When I first heard about the movie Patriots Day, I was shocked. As a proud Bostonian, the horrific events surrounding the 2013 Boston Marathon have a personal effect on me, and I was appalled when I heard that a film recounting the attack and its aftermath was going to be made. There were people who wanted to use those terrifying few days as entertainment? Less than four years after the event took place? Spectators re-living a real attack that took and changed lives forever? I remember that day so clearly. I remember thinking how unreal it seemed; how it was as if real life had become a film as my family watched the news and listened to sirens blazing and stayed locked down in our home as a manhunt took place.
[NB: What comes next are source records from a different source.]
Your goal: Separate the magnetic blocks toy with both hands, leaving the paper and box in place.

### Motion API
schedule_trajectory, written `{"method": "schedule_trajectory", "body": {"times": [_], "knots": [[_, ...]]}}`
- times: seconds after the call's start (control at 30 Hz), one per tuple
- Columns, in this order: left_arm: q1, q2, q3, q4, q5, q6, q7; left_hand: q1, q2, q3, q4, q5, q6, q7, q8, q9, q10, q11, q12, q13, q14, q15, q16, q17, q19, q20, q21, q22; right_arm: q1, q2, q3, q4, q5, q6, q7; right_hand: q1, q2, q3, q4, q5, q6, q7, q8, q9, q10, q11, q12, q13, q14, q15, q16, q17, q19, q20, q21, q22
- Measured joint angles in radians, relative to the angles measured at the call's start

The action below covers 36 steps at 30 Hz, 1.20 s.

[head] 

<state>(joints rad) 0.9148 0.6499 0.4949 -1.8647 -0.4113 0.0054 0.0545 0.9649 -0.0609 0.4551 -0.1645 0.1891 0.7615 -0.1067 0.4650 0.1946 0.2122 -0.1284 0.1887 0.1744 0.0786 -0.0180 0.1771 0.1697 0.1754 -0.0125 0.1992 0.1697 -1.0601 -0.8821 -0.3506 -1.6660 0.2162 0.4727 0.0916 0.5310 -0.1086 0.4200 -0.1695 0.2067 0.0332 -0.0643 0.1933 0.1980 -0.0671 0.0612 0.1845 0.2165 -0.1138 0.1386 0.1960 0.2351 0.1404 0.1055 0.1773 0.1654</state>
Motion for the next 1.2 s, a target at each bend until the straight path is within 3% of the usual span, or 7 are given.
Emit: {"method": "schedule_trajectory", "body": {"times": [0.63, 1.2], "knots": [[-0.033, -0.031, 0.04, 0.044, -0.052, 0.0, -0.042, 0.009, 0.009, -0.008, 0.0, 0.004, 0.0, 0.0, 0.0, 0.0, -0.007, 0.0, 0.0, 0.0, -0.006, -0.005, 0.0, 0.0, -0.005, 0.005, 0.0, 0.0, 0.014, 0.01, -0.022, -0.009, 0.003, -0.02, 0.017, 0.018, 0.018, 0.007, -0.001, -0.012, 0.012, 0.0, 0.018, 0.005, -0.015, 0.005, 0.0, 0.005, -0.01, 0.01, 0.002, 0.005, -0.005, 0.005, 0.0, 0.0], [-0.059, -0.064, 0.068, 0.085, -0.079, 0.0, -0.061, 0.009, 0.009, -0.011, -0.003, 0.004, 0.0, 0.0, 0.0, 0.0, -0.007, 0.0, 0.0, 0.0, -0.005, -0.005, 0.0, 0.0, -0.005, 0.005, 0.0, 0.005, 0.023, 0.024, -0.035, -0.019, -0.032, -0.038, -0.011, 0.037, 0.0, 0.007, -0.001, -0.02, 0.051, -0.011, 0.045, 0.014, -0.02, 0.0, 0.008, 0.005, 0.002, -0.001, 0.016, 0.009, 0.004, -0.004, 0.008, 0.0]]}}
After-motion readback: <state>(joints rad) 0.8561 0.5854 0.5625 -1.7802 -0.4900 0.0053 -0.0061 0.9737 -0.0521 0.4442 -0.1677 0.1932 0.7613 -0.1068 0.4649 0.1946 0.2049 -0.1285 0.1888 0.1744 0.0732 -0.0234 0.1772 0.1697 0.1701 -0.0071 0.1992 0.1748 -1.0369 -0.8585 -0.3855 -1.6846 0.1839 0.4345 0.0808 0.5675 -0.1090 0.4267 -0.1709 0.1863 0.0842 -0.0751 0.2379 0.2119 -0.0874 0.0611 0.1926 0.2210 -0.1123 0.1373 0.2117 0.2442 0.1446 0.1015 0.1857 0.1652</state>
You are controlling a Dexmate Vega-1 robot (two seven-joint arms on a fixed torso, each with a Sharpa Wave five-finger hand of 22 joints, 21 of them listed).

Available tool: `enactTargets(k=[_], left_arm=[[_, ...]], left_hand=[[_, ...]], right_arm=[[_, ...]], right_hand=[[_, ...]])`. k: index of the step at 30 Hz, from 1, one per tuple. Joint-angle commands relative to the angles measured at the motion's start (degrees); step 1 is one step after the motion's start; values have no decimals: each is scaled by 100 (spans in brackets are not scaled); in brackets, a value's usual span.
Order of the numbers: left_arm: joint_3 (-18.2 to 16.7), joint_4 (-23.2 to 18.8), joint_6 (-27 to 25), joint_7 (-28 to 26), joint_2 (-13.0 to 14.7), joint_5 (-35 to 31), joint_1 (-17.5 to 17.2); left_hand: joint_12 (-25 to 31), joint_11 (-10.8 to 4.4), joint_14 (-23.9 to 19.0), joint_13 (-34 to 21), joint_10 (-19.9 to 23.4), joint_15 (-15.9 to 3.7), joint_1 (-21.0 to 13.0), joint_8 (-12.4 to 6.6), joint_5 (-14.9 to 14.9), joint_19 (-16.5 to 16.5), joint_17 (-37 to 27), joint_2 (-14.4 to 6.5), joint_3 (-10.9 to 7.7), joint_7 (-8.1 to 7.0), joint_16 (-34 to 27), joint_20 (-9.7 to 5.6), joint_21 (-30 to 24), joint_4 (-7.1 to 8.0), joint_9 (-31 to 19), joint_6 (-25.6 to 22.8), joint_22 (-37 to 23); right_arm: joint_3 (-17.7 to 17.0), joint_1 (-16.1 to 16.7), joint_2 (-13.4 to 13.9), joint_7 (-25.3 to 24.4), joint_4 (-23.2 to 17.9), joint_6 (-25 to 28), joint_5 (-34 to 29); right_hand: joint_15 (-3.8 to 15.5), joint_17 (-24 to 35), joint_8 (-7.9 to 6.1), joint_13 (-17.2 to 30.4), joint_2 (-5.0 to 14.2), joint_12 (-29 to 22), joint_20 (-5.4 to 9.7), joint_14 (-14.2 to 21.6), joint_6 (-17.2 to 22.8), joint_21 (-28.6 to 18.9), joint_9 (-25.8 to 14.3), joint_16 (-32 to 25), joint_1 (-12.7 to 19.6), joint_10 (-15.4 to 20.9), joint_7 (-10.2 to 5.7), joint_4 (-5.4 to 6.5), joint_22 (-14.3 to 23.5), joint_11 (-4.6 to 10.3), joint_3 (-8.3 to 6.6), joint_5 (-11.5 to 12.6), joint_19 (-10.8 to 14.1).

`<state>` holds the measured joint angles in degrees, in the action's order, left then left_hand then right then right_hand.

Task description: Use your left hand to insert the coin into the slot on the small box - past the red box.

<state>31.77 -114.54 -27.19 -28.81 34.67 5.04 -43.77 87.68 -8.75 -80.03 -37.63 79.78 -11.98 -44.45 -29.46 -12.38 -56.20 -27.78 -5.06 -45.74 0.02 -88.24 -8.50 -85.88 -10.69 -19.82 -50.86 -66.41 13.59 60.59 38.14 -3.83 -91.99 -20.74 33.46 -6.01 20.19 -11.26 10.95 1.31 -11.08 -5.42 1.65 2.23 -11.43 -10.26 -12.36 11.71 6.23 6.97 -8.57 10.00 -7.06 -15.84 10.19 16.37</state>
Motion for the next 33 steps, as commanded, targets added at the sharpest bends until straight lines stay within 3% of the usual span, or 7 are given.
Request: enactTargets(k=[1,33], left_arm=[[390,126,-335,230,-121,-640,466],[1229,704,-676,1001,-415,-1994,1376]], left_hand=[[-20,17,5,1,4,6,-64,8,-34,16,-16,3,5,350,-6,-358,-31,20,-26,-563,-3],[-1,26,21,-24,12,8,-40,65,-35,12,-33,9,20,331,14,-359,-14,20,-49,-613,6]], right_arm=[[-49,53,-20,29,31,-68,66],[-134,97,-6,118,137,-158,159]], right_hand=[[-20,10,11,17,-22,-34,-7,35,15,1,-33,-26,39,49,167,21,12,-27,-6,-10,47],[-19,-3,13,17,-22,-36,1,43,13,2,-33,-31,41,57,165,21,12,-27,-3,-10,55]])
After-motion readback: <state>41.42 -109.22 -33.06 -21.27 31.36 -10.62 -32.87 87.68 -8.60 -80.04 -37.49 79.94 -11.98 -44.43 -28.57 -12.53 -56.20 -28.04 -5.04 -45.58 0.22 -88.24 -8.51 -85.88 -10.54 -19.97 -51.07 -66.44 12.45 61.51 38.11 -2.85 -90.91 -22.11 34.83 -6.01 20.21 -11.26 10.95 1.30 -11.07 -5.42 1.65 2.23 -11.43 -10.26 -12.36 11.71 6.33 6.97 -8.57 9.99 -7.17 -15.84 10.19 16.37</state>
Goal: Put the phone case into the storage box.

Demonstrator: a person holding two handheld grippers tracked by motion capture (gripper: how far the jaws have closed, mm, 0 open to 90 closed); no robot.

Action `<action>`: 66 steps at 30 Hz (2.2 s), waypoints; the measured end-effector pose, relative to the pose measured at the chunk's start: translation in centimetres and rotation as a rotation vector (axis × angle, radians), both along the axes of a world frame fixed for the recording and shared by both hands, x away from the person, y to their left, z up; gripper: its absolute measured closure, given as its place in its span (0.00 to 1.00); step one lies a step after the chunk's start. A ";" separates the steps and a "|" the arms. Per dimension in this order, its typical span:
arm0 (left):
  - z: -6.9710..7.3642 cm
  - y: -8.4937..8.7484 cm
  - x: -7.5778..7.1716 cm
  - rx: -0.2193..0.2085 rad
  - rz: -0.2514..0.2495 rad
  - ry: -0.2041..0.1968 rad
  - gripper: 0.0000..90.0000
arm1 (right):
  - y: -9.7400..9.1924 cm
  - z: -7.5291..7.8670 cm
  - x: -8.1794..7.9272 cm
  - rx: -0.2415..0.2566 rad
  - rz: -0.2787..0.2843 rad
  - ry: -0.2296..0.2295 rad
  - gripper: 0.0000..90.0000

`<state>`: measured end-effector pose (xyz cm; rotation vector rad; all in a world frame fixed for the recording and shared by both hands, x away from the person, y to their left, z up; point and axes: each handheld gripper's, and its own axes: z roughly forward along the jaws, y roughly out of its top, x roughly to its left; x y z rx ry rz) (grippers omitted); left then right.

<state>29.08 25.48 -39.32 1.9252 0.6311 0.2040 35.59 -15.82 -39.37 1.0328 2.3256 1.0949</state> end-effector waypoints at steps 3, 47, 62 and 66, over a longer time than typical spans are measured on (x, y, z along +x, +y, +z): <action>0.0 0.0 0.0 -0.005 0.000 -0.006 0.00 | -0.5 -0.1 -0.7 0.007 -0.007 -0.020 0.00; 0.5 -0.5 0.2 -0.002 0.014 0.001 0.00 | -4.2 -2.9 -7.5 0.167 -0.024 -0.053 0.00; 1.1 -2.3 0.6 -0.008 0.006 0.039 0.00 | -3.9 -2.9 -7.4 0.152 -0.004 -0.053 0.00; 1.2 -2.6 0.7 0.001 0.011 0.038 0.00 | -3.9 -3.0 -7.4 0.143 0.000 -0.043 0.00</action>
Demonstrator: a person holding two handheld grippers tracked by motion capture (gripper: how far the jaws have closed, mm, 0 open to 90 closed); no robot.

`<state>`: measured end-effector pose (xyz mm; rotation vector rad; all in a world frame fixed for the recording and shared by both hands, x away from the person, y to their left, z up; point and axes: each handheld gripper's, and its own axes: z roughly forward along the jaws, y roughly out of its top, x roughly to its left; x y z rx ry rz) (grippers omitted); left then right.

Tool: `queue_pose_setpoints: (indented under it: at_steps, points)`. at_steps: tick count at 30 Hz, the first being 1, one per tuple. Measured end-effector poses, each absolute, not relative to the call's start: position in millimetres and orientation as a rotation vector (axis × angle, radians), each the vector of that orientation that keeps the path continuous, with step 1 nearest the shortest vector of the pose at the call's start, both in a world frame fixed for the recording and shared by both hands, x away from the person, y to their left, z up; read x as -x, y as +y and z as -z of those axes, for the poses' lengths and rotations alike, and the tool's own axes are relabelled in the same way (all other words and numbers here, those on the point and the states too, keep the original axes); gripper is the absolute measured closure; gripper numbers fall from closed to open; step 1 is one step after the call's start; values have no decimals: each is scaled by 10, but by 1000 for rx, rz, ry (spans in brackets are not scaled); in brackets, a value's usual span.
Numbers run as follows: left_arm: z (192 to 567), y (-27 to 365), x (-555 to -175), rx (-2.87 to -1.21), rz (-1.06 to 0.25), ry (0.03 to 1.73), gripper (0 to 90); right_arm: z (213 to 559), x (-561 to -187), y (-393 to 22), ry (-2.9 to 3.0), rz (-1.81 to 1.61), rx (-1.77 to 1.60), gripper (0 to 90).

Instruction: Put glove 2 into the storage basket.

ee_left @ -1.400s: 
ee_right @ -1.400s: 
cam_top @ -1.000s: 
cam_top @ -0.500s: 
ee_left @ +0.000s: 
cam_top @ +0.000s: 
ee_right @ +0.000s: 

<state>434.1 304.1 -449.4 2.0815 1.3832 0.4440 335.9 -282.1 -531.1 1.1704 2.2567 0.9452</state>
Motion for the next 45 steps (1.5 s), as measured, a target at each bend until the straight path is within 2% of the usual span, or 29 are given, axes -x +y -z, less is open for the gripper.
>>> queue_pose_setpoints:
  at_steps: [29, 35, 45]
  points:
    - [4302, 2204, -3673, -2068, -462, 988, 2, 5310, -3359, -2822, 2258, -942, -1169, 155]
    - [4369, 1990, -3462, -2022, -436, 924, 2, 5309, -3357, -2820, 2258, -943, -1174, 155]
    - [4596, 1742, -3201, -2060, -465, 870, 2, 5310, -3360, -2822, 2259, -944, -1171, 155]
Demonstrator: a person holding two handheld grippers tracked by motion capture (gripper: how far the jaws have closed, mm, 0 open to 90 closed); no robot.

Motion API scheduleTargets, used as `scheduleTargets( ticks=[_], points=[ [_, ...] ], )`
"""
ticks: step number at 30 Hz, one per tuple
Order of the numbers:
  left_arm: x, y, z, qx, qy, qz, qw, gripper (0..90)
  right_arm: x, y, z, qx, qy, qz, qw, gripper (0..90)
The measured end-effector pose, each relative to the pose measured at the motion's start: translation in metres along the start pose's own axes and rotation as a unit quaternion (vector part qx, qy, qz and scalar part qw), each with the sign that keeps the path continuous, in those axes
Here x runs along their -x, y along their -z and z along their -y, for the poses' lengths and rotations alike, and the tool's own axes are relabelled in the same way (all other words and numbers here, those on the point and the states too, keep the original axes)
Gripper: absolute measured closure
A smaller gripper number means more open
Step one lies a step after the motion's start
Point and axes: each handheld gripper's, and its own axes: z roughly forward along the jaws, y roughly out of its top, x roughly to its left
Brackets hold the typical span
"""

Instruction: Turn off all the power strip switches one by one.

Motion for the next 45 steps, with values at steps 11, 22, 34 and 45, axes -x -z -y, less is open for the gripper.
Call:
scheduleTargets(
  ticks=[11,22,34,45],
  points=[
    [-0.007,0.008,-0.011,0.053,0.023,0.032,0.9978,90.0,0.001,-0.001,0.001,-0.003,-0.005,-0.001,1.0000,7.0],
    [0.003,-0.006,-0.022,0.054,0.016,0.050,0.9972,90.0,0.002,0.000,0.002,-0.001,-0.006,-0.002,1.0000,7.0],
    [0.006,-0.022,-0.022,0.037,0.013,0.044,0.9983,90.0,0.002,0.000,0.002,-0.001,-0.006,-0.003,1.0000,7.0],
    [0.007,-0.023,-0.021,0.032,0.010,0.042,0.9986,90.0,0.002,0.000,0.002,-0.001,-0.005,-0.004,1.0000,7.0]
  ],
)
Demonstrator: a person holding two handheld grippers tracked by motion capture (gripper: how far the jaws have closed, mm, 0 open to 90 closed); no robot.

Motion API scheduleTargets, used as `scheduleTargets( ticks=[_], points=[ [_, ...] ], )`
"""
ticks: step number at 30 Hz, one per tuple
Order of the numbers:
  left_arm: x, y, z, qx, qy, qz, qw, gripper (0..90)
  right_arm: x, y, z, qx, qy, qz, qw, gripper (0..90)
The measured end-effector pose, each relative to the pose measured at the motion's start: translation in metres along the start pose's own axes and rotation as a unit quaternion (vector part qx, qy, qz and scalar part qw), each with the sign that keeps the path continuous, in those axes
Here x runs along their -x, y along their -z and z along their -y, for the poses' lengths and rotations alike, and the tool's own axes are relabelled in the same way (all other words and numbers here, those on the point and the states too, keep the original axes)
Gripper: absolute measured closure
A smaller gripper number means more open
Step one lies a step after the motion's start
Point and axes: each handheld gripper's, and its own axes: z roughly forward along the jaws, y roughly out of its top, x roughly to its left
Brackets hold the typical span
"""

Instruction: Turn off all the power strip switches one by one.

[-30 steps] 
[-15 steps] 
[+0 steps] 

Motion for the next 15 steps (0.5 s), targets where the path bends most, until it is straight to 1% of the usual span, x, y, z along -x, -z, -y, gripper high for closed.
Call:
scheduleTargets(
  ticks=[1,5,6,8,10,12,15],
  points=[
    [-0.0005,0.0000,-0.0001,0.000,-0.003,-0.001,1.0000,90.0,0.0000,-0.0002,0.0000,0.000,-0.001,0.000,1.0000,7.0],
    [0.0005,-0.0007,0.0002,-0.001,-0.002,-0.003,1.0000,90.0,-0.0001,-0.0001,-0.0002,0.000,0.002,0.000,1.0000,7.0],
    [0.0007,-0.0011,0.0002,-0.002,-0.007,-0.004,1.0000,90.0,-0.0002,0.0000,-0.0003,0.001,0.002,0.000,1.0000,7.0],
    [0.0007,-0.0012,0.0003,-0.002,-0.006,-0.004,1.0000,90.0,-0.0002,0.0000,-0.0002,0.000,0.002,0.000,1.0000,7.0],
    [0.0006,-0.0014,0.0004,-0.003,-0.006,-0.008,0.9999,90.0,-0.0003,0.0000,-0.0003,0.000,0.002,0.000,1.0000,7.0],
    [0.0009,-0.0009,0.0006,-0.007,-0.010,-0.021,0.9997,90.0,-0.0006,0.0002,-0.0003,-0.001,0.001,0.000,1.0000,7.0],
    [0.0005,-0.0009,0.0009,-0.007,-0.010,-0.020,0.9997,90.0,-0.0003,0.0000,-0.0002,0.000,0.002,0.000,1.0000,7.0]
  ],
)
I had to keep reminding myself that it wasn't a movie. It was real. It was frightening and disturbing and actually happening.
Now, it is important to note that I have not actually seen Patriots Day, nor do I know anybody who has seen it, and though I find the link between tragedy and entertainment interesting and thought-provoking, I will not watch this film. That this painfully real event was turned into a movie so quickly doesn’t seem right to me. It’s as if the creation of a film could diminish the actual event, as real people are made into characters, and horrifying actions are accompanied by background music and artistic cinematography. But this is certainly not the first film to depict a tragedy. In fact, this sort of thing happens all the time, and it is not something I always find so disturbing. Why is this? Is it just because of my more personal connection to the marathon bombing? Is it ever okay to link tragic events with entertainment?
Over winter break, I saw a musical called The Scottsboro Boys at the SpeakEasy Stage Company in Boston that raised many of these same questions. The 2010 musical, written by John Kander and Fred Ebb, composers and lyricsts of other renowned shows such as Chicago and Cabaret, tells the true story of nine black teenagers in Alabama who were sentenced to death in 1931 for the rape of two white women—a crime they did not commit. I was actually unfamiliar with this particular story, something I now find appalling, as it is such an important one to know and is thought to have been a catalyst for the Civil Rights Movement. At the same time, the story is horrifically familiar, as it is reminiscent of modern day injustice for black men in the court of law. I found it particularly evocative of the infamous Central Park Five/Central Park Jogger case of 1989. I received tickets to this show as a Christmas present, and honestly, upon entering the theater, I was very unsure what I was about to see.
Musical theater does so many things. It can provide a means of escape from everyday life. It can capture you in nostalgia. It can transport you to faraway places and it can be uplifting and poignant. But I had never before seen a musical based entirely upon a horrific, disturbing, and, most importantly, true tragedy. The musical is told through the medium of a minstrel show, a choice that is controversial and provocative given the long history of terrible racism against African-Americans in that particular genre of performance. The show features big dance and song numbers and on paper sounds as though it could be extremely offensive and destined to be a massive failure. But, in my opinion, it somehow works. This musical punches you right in the stomach in the way that it confronts this tragedy in an extremely creative, thoughtful, and heartbreaking way. It is consistently demands self-reflection. It asks a plethora of questions—questions about the truth in regard to race (one chilling line that has stuck with me ever since I saw the show was when a lawyer states: “you’re guilty because of the way that you look”). It asks questions about what it means to be free in the world and in your own mind. It asks questions about ingrained prejudice and bias in each and every one of us. This show is truly impossible to accurately convey in words because of the constantly conflicting emotions it incites in you. The Scottsboro Boys is so much more than a retelling of a tragic event. It starts crucial conversations about the long history of racism present in our country. The music is fantastic, and the choreography is stellar, but you are simultaneously loving it and hating it.
Those who know me are familiar with my adoration of musical theater. Throughout my 19 years, I have managed to see and listen to a multitude of different musicals, and each one has affected me in its own, unique way. But I can easily say that The Scottsboro Boys provided me with the most profound musical theater experience I have ever had. However, it is true that what the Scottsboro boys went through is not something I ever have to or ever will have to worry about happening to me. As a white woman, can I even decide that this musical is justified? I’m not sure I can. But I do think that condemning a show like The Scottsboro Boys would prevent crucial conversations from being held. It would stop people from gaining a better understanding of the tragedy of racial injustice in America.
So maybe I have misjudged Patriots Day. It is certainly important to keep these types of stories alive through film and performance and to use these stories to better the world in which we live. Often people forget what entertainment is capable of doing and how powerful it can really be. It’s great to go see a film or a musical and forget about your life for a while, as you focus only on the characters and the fictionalized world you see in front of you. But these types of art forms are capable of so much more. They can make you think profoundly and painfully. They can hold up a mirror to reveal the injustices in our world. They can pose questions so poignant and powerful that you can’t stop thinking about them. The Scottsboro Boys does all of this. I’m not sure about Patriots Day, but perhaps it does, too. The connection between tragedy and entertainment is always going to make me a bit uneasy, but if done right, it can provide a means of improving ourselves and our world.